The Karaoke Theatre Company: Quotes by Alan Ayckbourn
“My maxim has always been ‘scare yourself’ and with this I’m absolutely terrified. For the first time I have absolutely no idea if it’s going to work. It’s one of my big tenets, it always has been, that the special thing about theatre is that it is live. Every ten years a group of us sit down and collectively ask ‘is theatre worth pursuing?’ Now that the other media can outstrip us in every way, particularly with CGI [Computer Generated Imagery] and the like, it is a more relevant question than ever. The only thing that we have, the thing that separates us from all other media, is that we are live. So you have to think about how do we make the most of that? All we can do is put five or six breathing, real human beings on stage with several hundred other breathing, real human beings in the audience and create something there and then. It’s been there all the time with my apparently 'random' plays. From House & Garden, where the cast appear in two plays simultaneously, to Sisterly Feelings, where a coin was tossed and the choice of action decided on heads or tails, I kept saying to the audience, subliminally I hope, 'this is live, this is live'. You won’t see anything like this on film or television because this is only happening now, here and for you.”(Yorkshire Post, 3 July 2016)
"Maybe I will learn a lot from writing something like this and perhaps it will inform my next plays.”

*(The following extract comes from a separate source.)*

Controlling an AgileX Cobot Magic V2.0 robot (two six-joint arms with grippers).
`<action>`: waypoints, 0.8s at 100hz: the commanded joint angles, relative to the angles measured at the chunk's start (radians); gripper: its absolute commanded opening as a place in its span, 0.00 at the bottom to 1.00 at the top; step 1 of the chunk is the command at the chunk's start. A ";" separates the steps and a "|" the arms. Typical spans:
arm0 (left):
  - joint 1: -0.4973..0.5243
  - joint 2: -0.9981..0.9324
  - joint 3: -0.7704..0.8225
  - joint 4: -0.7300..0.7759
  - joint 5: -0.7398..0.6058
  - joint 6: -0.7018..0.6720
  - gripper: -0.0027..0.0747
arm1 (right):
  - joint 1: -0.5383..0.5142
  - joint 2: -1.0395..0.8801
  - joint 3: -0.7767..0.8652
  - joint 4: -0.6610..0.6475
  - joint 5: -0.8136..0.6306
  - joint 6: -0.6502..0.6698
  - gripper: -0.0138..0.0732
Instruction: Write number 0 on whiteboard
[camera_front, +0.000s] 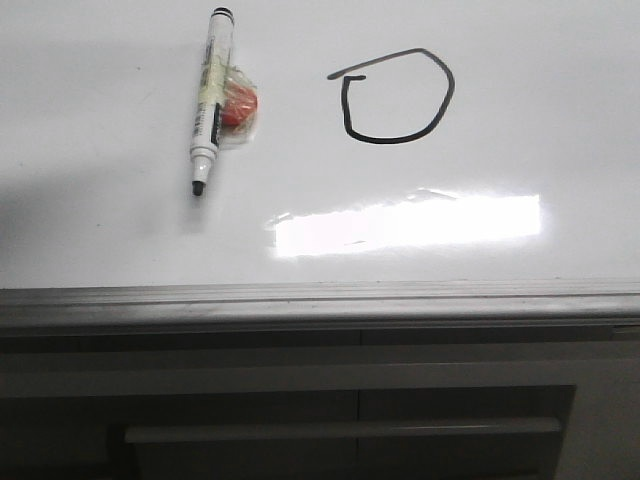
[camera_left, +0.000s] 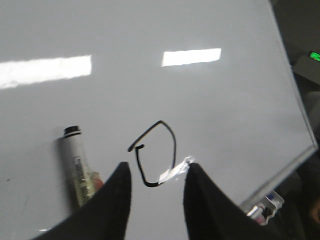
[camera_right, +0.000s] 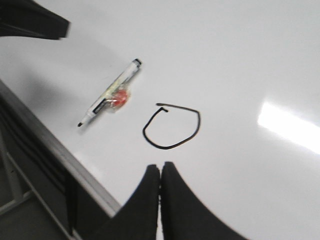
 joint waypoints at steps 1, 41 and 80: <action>-0.007 -0.095 -0.026 0.062 0.095 0.086 0.06 | -0.005 -0.055 0.018 -0.123 -0.062 0.032 0.09; -0.007 -0.197 -0.026 0.165 0.295 0.095 0.01 | -0.005 -0.186 0.112 -0.180 -0.049 0.032 0.09; -0.007 -0.197 -0.026 0.165 0.293 0.095 0.01 | -0.005 -0.186 0.112 -0.180 -0.047 0.032 0.09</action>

(Yorkshire Post, 3 July 2016)
"It was destined in the schedule to be play number 80, but it seemed a bit invidious having your 80th play produced! I thought what should I do instead? I decided, in the end, to do a party. I thought what better way than for the actors and audience to sort of meet."
(Interview, June 2016)
"They're a sort of fictional troupe, probably based in somewhere like Dewsbury."
(The Press, 8 July 2016)
"The evening is designed slightly for people like me who normally would confront a company like this with horror, where there is audience participation and improvisation, but we're gently lulling people into it; we don't throw them in at the deep end; we let them paddle at the shallow end. We've had no more than 12 people at a time [in rehearsals] and you can see some of them thinking, 'I wouldn't mind doing that', and once one of them has 'entered the water' and says 'ooh, it's warm in here', then the others will join them. Normally, I am sort of terribly control-freakish. I love my productions to be absolutely meticulous by the time they reach the stage, but this time I've whipped the gang plank away and the play is free to fall and I've no idea where it will land."